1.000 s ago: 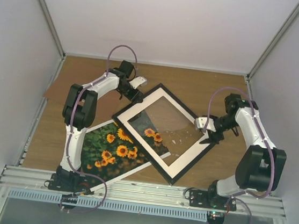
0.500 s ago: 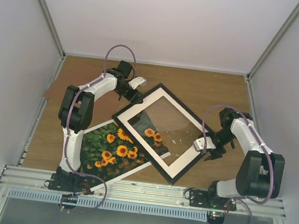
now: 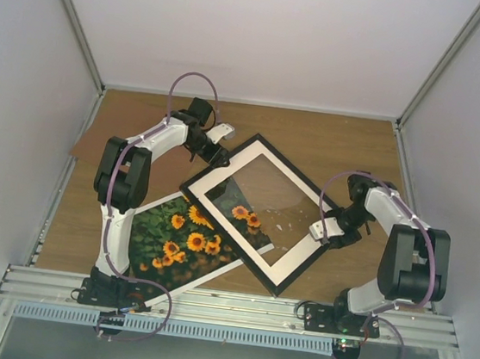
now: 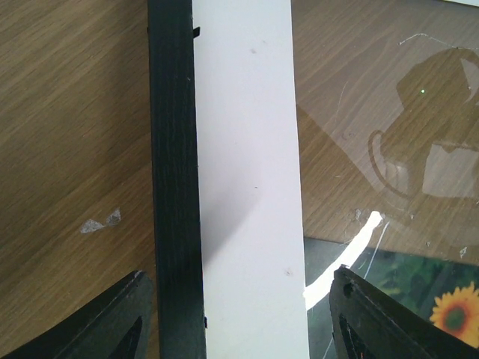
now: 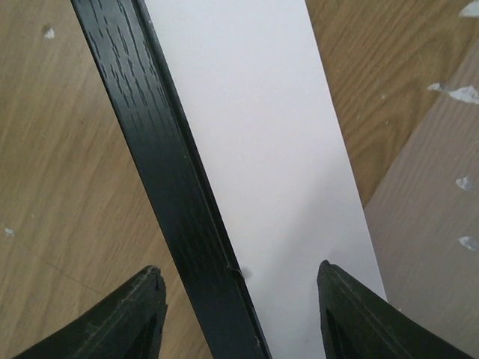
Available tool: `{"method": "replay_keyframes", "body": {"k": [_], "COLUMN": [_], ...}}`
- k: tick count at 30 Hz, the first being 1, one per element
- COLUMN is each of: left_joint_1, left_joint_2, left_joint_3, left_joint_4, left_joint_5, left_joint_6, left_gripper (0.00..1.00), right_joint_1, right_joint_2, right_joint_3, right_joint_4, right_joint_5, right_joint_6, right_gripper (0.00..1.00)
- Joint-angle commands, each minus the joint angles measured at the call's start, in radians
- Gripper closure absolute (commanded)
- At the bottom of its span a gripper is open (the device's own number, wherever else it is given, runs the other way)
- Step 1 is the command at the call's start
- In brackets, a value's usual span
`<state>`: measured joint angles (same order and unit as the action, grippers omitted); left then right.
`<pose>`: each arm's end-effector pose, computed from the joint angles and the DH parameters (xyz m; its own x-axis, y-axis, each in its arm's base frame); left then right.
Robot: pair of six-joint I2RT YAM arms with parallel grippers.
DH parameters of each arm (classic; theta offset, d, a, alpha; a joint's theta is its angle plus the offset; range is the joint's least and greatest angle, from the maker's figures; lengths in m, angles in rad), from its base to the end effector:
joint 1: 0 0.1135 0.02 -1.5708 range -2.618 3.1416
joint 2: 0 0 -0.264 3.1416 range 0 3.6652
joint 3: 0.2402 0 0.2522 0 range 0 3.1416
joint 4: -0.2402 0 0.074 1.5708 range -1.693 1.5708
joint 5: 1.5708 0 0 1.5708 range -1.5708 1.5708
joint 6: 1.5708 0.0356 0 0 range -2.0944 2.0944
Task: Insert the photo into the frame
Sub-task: Adjust the photo frame item on the photo frame.
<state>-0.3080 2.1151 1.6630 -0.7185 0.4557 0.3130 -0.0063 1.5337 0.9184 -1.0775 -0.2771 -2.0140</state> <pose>0.4189 -0.1497 0.1887 -0.7009 0.5131 -0.4955 0.6847 0.6787 -0.2657 0.2318 0.0083 0.1775 0.3901 -0.8714 -0.2975 -0.9135 -0.4067 -0.0065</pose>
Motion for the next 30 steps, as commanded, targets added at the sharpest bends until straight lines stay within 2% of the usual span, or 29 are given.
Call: {"method": "replay_keyframes", "body": {"k": [1, 8, 18, 28, 30], "left_joint_1": [-0.006, -0.006, -0.006, -0.011, -0.019], "left_joint_2": [-0.056, -0.069, -0.071, -0.089, -0.108], "left_joint_3": [-0.015, -0.025, -0.028, -0.034, -0.054], "left_joint_4": [0.017, 0.014, 0.012, 0.003, 0.006], "left_joint_5": [0.016, 0.015, 0.015, 0.015, 0.019], "left_joint_6": [-0.006, 0.003, 0.003, 0.048, 0.083], "left_gripper": [0.34, 0.34, 0.34, 0.34, 0.34], "right_joint_1": [0.006, 0.006, 0.006, 0.006, 0.006], "right_joint_2": [-0.001, -0.009, -0.045, -0.078, -0.08], "right_joint_3": [-0.025, -0.047, -0.099, -0.115, -0.111], "right_joint_4": [0.043, 0.048, 0.088, 0.13, 0.132], "right_joint_5": [0.038, 0.029, 0.035, -0.006, -0.016], "right_joint_6": [-0.249, -0.269, -0.269, -0.267, -0.269], "right_gripper": [0.46, 0.53, 0.71, 0.98, 0.99]}}
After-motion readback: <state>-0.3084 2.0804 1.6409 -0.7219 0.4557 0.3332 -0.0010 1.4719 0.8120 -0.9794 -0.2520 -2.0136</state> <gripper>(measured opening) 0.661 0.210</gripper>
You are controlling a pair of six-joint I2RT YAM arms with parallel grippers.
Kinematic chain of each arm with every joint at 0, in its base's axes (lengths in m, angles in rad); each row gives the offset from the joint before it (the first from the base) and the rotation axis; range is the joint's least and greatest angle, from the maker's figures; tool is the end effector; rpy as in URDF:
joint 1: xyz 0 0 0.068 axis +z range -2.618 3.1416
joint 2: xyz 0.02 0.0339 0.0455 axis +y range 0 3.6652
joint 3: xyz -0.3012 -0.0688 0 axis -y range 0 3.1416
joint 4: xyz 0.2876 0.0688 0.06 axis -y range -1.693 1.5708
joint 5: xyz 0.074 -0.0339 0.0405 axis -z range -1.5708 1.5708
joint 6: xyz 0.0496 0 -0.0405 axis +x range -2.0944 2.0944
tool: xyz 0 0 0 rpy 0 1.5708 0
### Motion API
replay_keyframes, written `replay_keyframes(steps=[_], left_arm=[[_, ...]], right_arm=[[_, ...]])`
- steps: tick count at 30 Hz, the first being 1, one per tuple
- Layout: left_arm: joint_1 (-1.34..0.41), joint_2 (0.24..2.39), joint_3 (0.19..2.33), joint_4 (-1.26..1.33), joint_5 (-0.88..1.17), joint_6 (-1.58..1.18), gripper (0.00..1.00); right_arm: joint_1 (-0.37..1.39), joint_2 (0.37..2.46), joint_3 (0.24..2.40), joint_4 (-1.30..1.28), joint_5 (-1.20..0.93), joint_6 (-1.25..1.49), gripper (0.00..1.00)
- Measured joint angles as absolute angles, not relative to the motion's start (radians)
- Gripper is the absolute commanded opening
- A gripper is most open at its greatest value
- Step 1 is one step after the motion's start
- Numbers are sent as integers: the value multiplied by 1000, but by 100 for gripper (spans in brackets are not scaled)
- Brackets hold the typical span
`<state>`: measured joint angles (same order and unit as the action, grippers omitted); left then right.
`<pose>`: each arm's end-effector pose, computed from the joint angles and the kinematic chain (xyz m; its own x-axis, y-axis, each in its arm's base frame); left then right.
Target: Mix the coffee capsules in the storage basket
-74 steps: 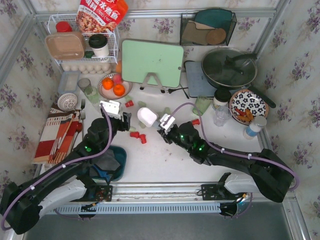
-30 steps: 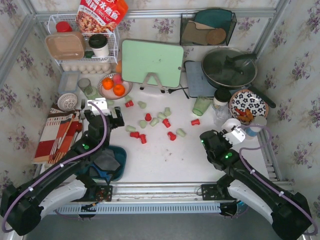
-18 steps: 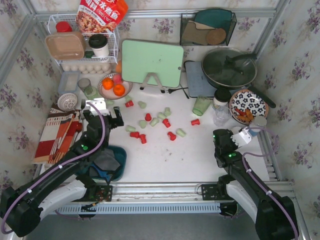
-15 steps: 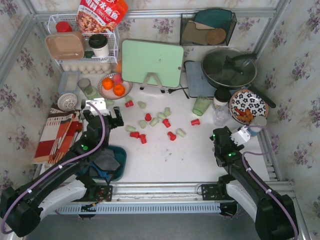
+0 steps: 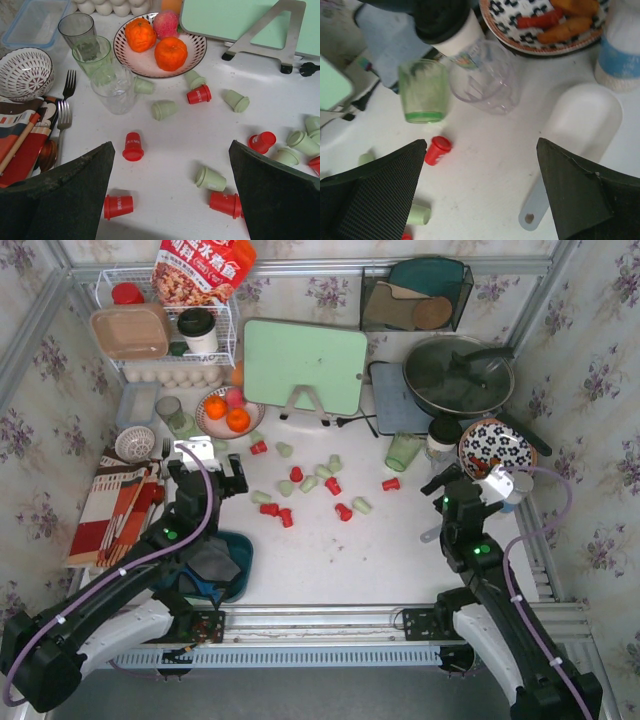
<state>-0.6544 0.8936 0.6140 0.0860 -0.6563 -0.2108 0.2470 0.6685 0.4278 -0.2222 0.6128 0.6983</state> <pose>0.2052 -0.1193 0.3047 -0.1508 -0.0933 -0.9842 -0.0250 0.9956 -0.0905 0.1813 0.0163 0.2387 -0.1394 0.5072 -0.8505 0.5074 0.7741 0.3785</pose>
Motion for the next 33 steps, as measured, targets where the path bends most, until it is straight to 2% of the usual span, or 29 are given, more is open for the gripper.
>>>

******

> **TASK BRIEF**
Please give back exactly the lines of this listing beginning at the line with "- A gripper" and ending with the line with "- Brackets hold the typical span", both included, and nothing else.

> **ANSWER FOR THIS EXERCISE**
- A gripper is most open at its greatest value
- Step 1 is one step after the motion's start
- Numbers are sent as integers: the value multiplied by 1000, but by 100 for gripper (spans in brackets are not scaled)
- Brackets hold the typical span

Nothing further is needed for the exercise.